• [TASK DESCRIPTION]: Your job is to set down the stretch of entries that opens with the line containing "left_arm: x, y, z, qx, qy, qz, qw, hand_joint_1" and closes with the line containing "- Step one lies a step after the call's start". Keep both end lines, copy each exactly, and add nothing.

[Dataset entries]

☆ ☆ ☆ ☆ ☆ ☆ ☆

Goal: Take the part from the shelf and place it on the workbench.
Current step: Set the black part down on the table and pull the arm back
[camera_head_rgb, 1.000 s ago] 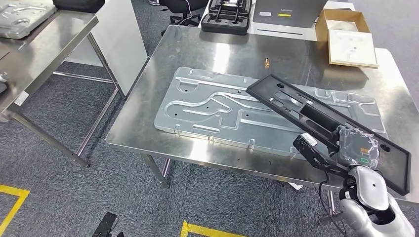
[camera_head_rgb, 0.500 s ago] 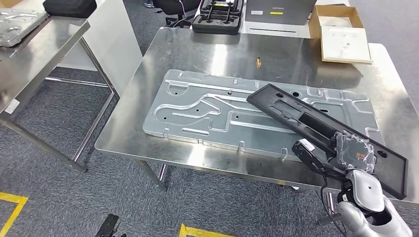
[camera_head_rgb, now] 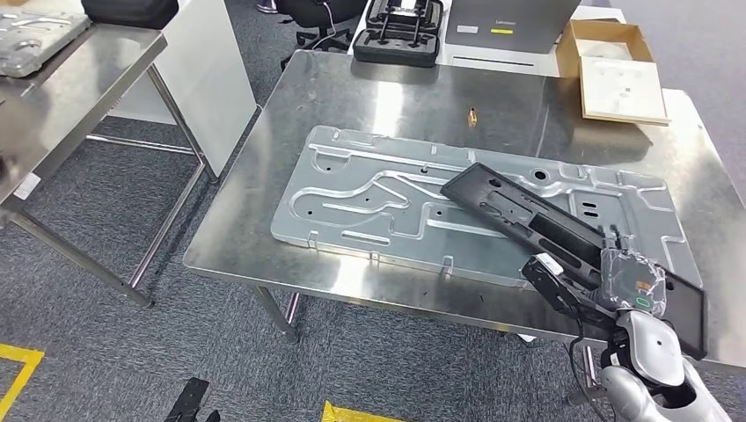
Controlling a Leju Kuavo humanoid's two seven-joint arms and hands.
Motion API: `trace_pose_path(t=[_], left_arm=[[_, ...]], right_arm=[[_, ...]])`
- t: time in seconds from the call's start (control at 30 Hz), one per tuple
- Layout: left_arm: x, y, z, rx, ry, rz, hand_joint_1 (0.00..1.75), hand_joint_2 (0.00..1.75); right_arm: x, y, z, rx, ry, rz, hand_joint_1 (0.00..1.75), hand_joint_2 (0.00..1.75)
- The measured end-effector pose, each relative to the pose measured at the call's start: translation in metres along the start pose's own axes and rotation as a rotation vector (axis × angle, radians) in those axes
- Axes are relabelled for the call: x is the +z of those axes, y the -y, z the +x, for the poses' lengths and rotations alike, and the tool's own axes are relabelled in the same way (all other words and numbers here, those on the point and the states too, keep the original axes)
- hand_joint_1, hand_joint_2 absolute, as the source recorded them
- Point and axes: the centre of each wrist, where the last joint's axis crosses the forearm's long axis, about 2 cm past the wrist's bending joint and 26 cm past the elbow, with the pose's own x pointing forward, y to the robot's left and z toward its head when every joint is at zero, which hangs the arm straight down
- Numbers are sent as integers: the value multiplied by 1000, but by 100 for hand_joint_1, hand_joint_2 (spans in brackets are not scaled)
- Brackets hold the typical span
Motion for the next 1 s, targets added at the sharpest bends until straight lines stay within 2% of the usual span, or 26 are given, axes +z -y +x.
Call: trace_pose_path(t=[0.23, 0.77, 0.93, 1.0], left_arm=[[-1, -3, 3, -25, -20, 68, 0, 0], [3, -2, -7, -42, -137, 62, 0, 0], [4, -2, -9, -64, -156, 71, 0, 0], [5, -1, -11, -67, -165, 68, 0, 87]], right_arm=[[3, 16, 16, -43, 60, -88, 0, 0], [20, 33, 53, -98, 213, -179, 0, 0], [24, 37, 60, -220, 278, -165, 0, 0], [27, 37, 65, -253, 301, -157, 0, 0]])
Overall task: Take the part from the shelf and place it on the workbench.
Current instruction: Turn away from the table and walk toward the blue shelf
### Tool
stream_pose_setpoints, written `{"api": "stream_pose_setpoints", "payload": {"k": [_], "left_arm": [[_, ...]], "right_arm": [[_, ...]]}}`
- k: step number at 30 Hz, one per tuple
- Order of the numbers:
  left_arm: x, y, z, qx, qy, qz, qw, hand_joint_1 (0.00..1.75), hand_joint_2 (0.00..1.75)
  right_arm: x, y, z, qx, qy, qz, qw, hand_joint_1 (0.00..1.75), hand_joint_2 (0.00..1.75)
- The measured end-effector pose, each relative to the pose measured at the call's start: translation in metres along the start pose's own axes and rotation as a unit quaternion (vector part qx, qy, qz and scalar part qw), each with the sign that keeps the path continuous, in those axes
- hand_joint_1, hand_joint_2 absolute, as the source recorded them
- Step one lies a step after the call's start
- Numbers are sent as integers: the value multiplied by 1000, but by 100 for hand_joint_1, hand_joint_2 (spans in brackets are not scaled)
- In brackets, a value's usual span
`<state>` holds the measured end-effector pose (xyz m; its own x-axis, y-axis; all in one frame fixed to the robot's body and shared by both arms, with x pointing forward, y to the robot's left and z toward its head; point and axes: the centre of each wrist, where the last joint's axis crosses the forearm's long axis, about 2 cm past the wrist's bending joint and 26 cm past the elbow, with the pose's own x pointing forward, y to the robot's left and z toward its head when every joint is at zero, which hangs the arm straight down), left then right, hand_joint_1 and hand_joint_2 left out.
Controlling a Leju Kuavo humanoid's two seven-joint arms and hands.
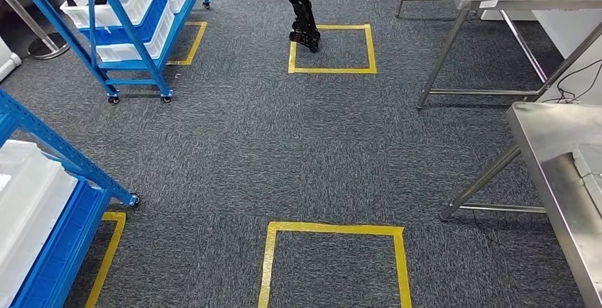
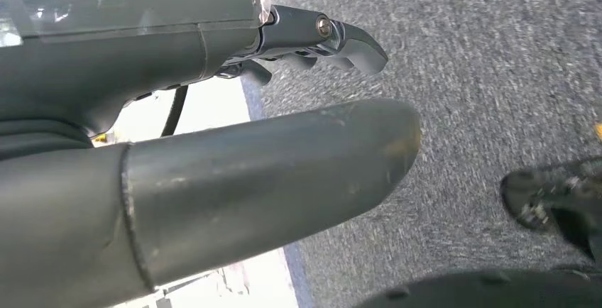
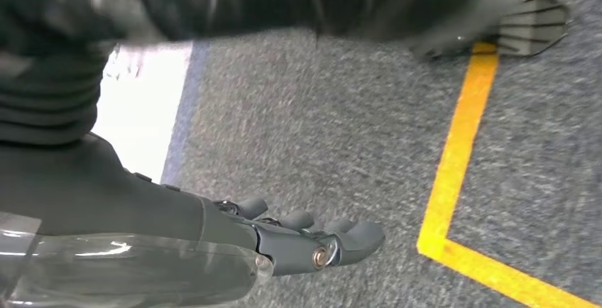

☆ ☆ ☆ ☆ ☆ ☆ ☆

• [RESPONSE TO THIS EXERCISE]:
  left_arm: x, y, z, qx, qy, qz, qw, hand_joint_1 (0.00..1.75), hand_joint_2 (0.00..1.75)
  right_arm: x, y, z, qx, qy, qz, qw, hand_joint_1 (0.00..1.75), hand_joint_2 (0.00..1.75)
- The measured end-effector pose, each relative to the pose measured at the call's start: translation in metres along the start pose's own axes and rotation as a unit quaternion (vector part qx, qy, qz and scalar part qw), each with the sign that keeps the path continuous, in those axes
- hand_joint_1, hand_joint_2 absolute, as the source recorded them
- Step one lies a step after the call's start

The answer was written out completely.